Wordsmith’s Philosophy of Life Wordsmith never definitely stated his philosophy. His life and works are criteria of it. Numerous poetical expressions reveal his philosophical insight. His poems are convictions of his philosophy rather than explanations of them. There is mysticism in his poetry, but the mysticism in which he delved is the inevitable. When he searched for the deeper meaning of life, or undertook to discover the cause of invisible force or action that plays upon sensibilities, he found that mystery transcends intelligence, for mysticism begins where intellect fails to grasp what lies beyond.
In this we have the starting point of Wordsmith’s philosophy, which, in brief, is the acceptance of an all-pervading intelligence in Nature, the universality of brotherhood, the pre- existence of the soul, and the Platonic theory of reminiscence. For I have learned To look on Nature, not as in the hour Of thoughtless youth; but hearing oftentimes The still, sad music of humanity, Nor harsh nor grating, though of ample power To chasten and subdue.

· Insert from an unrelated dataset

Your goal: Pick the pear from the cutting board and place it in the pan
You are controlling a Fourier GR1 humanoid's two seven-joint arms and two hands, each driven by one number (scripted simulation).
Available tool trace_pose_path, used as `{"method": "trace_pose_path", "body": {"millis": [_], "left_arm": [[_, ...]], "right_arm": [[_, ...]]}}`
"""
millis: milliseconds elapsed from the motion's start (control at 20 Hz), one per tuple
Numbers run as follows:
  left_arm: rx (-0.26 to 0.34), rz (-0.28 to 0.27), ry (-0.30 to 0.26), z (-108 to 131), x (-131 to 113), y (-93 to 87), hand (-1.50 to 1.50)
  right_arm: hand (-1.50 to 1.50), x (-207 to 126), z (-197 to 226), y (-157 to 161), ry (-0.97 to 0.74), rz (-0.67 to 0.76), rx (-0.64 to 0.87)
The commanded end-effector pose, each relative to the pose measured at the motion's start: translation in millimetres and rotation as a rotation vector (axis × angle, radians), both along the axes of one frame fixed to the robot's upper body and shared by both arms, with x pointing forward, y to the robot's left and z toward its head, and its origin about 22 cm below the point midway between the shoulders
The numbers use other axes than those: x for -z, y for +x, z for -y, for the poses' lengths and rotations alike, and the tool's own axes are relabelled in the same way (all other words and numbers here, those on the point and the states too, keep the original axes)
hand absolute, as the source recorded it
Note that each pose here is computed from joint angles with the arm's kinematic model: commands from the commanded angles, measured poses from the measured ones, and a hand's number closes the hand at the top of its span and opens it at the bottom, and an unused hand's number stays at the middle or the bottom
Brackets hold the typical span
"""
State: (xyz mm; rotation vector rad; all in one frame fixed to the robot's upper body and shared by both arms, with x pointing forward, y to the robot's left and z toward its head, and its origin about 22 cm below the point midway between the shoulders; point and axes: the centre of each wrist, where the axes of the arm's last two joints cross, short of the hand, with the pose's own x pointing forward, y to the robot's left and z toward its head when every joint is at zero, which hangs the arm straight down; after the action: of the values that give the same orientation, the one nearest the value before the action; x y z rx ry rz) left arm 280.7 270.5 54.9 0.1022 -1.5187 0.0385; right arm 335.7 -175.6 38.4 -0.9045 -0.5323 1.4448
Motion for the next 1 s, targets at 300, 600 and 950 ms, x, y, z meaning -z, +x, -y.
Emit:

And I have felt A presence that disturbs me with the Joy Of elevated thoughts; a sense sublime Of something far more deeply interfered, Whose dwelling is the light of setting suns, And the round ocean and the living air, A motion and a spirit, that impels All thinking things, all objects of all thought, And rolls through all things. An all-pervading spirit mingles with the human soul. Through emotions and intuitions, we beget mystical meanings, which give the convictions that lie at the foundation of our moral natures. These intimations of immortality that come from within cannot be clothed in speech.
They are mixture of thought and feeling which do not come into clear consciousness. At such exalted moments, poetry, religion and philosophy blend into one sublime conception, producing a deeply seated faith in universality of life. Wordsmith’s philosophy is not confined to a narrow channel, nor can it be circumscribed in a small field. It is embodied in the whole of Nature’s realm. He did not wander off in devious ways to seek truth; he found it within himself, and it became his own when his soul mastered itself, possessed knowledge, and cleaved to truth. E due to their being surrounded by forests of inferior poems.